Smoothies
Açaí Bowl
Thick blended açaí topped with granola, fruit, and honey.

Nutrition (per serving)
350
Calories
8g
Protein
60g
Carbs
10g
Fat
9g
Fiber
Ingredients
- 2 frozen açaí packets (unsweetened)
- 1 frozen banana
- 1/2 cup frozen blueberries
- 1/4 cup almond milk
- Toppings: granola, sliced banana, berries, coconut flakes, honey, chia seeds
Method
-
Blend açaí, banana, blueberries, and almond milk until very thick (thicker than a smoothie — use a tamper or stop and stir).
-
Pour into a bowl. Top with granola, fruit, coconut, honey, and chia seeds.
What You're Practicing
- The key is keeping it THICK — use minimal liquid.
- Eat with a spoon, not a straw. The toppings are the point.
Supplement add-ons (nutritional impact per serving):
- Whey protein (1 scoop, 30g): +120 cal, +25g protein, +2g carbs.
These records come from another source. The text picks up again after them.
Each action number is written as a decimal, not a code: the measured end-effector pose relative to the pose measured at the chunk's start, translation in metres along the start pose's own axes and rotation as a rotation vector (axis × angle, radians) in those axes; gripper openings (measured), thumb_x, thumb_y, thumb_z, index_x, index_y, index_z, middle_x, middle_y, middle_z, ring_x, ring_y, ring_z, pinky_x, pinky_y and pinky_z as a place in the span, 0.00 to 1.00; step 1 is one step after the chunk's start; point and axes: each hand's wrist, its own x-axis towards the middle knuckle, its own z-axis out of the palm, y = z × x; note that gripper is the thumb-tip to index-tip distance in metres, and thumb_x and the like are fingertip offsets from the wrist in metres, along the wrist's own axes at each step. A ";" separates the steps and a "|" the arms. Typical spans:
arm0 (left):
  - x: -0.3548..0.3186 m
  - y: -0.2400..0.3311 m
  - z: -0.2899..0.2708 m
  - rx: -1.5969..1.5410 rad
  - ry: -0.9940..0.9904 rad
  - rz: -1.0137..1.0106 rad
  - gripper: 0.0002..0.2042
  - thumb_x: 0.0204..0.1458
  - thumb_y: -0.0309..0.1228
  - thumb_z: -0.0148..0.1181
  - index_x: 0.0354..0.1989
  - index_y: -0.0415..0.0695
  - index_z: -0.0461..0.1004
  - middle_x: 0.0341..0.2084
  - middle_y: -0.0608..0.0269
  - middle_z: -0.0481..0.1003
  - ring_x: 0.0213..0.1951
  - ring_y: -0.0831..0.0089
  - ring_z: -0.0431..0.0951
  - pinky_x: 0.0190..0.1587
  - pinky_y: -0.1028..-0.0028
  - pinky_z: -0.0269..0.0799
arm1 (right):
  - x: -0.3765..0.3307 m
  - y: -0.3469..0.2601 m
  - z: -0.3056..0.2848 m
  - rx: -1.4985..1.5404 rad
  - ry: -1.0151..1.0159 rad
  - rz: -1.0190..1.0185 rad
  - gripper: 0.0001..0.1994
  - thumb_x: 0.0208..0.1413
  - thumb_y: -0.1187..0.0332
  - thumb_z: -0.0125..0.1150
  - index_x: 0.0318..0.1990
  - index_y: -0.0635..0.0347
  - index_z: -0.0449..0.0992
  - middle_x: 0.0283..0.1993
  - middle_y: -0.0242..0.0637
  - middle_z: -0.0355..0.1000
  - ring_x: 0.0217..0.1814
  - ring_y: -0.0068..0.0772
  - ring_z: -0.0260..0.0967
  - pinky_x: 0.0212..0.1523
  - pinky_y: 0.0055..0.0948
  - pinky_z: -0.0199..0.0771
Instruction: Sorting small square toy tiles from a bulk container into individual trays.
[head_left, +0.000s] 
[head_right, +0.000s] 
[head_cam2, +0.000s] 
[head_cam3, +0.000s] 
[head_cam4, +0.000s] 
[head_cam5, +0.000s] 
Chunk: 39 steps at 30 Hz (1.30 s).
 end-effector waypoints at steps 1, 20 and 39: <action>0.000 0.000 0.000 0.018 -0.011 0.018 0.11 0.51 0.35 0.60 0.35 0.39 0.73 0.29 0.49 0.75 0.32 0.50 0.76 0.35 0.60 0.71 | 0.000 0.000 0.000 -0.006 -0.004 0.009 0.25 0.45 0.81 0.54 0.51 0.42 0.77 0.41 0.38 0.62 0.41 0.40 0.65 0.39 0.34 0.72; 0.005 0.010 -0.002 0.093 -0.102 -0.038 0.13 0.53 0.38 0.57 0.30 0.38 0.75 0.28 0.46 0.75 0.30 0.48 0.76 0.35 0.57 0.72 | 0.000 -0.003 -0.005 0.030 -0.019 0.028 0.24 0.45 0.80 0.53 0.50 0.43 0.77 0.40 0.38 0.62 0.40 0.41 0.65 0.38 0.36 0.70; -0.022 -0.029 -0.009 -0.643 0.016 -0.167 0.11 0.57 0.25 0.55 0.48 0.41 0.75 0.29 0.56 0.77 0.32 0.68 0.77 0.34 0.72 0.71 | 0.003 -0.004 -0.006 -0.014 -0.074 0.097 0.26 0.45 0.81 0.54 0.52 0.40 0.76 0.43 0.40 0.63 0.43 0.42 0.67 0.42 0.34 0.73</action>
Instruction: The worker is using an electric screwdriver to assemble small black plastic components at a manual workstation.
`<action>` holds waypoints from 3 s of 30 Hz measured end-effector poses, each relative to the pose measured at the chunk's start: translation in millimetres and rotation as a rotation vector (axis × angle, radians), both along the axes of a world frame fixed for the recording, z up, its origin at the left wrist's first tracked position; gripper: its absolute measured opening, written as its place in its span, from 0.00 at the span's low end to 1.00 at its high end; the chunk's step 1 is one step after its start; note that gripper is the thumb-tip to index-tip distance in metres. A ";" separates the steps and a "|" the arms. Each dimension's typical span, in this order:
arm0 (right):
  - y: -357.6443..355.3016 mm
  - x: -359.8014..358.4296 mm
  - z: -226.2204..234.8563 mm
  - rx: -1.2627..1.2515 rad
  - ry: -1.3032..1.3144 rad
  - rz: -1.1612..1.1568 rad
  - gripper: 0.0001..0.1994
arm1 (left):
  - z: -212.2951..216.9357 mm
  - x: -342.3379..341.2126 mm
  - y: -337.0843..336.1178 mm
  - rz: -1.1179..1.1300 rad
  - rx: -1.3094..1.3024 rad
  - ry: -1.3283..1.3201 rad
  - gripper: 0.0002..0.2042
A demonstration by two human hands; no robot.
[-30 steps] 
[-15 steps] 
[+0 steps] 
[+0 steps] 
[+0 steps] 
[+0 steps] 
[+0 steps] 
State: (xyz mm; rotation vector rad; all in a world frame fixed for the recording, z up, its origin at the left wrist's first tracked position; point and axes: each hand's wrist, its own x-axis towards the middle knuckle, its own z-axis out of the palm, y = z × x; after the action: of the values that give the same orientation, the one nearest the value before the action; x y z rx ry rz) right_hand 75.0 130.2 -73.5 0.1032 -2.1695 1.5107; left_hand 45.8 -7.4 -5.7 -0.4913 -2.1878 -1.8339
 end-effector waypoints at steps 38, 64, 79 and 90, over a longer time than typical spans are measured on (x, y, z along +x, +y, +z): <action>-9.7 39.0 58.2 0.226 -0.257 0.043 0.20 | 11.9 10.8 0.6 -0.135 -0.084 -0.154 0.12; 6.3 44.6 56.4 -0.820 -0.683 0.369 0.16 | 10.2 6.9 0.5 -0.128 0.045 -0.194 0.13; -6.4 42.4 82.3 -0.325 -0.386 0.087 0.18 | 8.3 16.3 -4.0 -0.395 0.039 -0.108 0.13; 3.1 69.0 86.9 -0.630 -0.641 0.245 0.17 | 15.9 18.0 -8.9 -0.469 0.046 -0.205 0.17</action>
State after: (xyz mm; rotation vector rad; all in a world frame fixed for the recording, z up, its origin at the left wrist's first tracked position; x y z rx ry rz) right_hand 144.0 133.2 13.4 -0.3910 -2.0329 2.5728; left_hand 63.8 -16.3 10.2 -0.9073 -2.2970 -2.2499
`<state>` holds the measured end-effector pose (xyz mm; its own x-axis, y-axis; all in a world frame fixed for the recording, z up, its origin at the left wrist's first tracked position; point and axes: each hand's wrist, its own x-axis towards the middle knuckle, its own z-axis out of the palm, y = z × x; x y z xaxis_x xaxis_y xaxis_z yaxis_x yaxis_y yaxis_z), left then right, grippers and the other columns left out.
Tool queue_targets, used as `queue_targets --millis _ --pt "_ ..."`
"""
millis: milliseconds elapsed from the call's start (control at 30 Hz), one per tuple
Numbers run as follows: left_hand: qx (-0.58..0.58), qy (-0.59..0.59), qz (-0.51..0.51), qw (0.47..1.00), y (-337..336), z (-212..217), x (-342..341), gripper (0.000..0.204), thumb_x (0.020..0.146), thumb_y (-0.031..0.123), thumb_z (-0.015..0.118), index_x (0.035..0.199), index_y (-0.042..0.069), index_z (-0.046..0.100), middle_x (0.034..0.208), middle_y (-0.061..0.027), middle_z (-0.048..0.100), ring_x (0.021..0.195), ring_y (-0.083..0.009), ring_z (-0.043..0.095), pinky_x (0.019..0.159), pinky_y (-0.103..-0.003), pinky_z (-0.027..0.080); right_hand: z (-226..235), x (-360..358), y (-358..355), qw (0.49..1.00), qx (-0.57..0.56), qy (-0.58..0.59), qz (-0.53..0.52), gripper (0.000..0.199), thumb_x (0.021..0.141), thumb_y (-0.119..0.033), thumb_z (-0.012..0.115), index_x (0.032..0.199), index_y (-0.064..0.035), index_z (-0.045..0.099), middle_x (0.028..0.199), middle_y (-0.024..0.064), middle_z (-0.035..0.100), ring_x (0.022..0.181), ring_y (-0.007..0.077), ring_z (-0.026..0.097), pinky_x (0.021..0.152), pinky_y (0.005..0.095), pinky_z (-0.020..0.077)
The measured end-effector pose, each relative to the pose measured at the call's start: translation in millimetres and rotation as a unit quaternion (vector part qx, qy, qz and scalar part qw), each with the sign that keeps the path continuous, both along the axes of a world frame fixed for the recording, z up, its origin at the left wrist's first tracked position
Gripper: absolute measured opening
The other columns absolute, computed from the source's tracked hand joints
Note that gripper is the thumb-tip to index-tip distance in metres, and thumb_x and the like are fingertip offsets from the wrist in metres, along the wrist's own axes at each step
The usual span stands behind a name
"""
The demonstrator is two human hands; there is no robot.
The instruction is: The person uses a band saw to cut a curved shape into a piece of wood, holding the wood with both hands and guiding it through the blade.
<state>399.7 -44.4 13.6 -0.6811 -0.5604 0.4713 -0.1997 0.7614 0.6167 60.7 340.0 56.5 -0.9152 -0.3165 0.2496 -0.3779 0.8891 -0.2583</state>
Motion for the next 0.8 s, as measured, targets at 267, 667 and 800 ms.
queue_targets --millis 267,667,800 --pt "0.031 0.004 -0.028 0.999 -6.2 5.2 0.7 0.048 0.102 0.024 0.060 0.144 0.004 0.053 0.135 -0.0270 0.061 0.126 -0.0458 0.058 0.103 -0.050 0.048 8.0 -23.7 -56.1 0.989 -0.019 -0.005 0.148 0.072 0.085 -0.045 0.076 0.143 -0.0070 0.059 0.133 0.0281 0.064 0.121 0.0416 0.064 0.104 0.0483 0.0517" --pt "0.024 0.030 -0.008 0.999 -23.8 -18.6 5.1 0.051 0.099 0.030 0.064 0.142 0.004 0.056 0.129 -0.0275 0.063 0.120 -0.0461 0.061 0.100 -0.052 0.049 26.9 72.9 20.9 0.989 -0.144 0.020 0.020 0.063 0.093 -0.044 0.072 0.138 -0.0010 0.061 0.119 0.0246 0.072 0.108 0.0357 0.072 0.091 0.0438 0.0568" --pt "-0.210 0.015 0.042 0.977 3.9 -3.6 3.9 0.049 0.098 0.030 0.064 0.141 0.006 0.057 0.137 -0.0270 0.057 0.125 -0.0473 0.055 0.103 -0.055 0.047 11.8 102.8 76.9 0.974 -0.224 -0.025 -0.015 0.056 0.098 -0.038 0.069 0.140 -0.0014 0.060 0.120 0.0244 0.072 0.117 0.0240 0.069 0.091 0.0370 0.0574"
Thickens the bowl base. Blend into the acai mixture before pouring — don't sprinkle on top or it clumps.
- Collagen peptides (15g): +54 cal, +13g protein. Dissolves completely with zero flavor or texture change. Supports joint cartilage and skin elasticity — studies show 10-15g daily improves skin hydration after 8 weeks.
- Spirulina (1 tsp, 3g): +9 cal, +2g protein, 44% DV iron, 28% DV B12. Turns the bowl deep blue-green. Earthy taste is masked by acai and berries.
- Maca powder (1 tsp, 5g): +20 cal, +1g protein, +4g carbs. Adds a malty, butterscotch-like flavor. Contains glucosinolates that may support hormonal balance — research is preliminary but promising.